Potential Implications for Adulthood

"The findings in this study contribute to better understanding how total body fat impacts hormonal findings of puberty," M. Susan Jay, MD, of the Medical College of Wisconsin and Children's Hospital of Wisconsin, Milwaukee, said in an interview. "Prior studies have linked weight gain as a factor that contributes to pubertal development, but this study is attempting to longitudinally investigate how body weight may affect clinical and biochemical pubertal markers in girls," she noted.

"The take-home message is that this study and other earlier studies have illustrated that puberty is not a fixed pattern in all individual girls," Jay emphasized. "Rather, there are environmental factors which can impact pubertal course," she said. "In effect, there are pathways through puberty in individual adolescents that require greater ongoing studies to further identify the arc of puberty and the impact of how the length in various stages may affect exposure to estrogen and other neurohormonal factors," she explained. These factors impact not only adolescence but also future health in adulthood, she said.
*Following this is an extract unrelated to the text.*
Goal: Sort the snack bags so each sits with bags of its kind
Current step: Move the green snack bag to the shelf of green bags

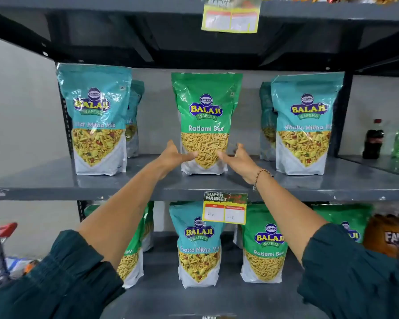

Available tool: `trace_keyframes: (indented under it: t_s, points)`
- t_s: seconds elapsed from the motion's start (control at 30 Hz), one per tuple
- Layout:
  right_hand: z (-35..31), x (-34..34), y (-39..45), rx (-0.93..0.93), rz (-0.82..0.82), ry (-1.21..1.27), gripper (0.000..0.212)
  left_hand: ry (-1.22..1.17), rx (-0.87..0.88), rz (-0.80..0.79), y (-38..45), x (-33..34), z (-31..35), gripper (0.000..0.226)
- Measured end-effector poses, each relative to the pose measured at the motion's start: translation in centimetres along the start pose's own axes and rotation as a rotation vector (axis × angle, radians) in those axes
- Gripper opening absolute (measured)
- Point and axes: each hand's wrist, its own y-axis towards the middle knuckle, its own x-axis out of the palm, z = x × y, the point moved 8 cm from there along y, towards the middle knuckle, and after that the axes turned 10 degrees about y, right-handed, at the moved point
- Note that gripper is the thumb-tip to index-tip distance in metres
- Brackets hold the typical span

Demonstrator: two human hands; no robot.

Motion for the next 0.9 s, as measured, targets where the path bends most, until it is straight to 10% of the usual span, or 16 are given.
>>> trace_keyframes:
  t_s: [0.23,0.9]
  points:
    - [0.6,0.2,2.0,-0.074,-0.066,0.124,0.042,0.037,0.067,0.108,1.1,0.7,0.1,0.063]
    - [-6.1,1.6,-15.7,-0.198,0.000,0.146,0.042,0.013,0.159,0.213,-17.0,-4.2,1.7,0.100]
"Ongoing prospective studies are needed to identify how factors such as body weight can affect adolescent pubertal development and the possible impact long after adolescence for health issues such as breast cancer," Jay added.

The study findings were limited by several factors including the available data from only two completed study visits for most participants, as well as the racial differences among body weight groups and lack of standardized timing for blood draws, the researchers noted.

The study was supported in part by the National Institute of Environmental Health Sciences, and corresponding author Shaw disclosed support as a Lasker Clinical Research Scholar. The other researchers, as well as Jay, had no disclosures.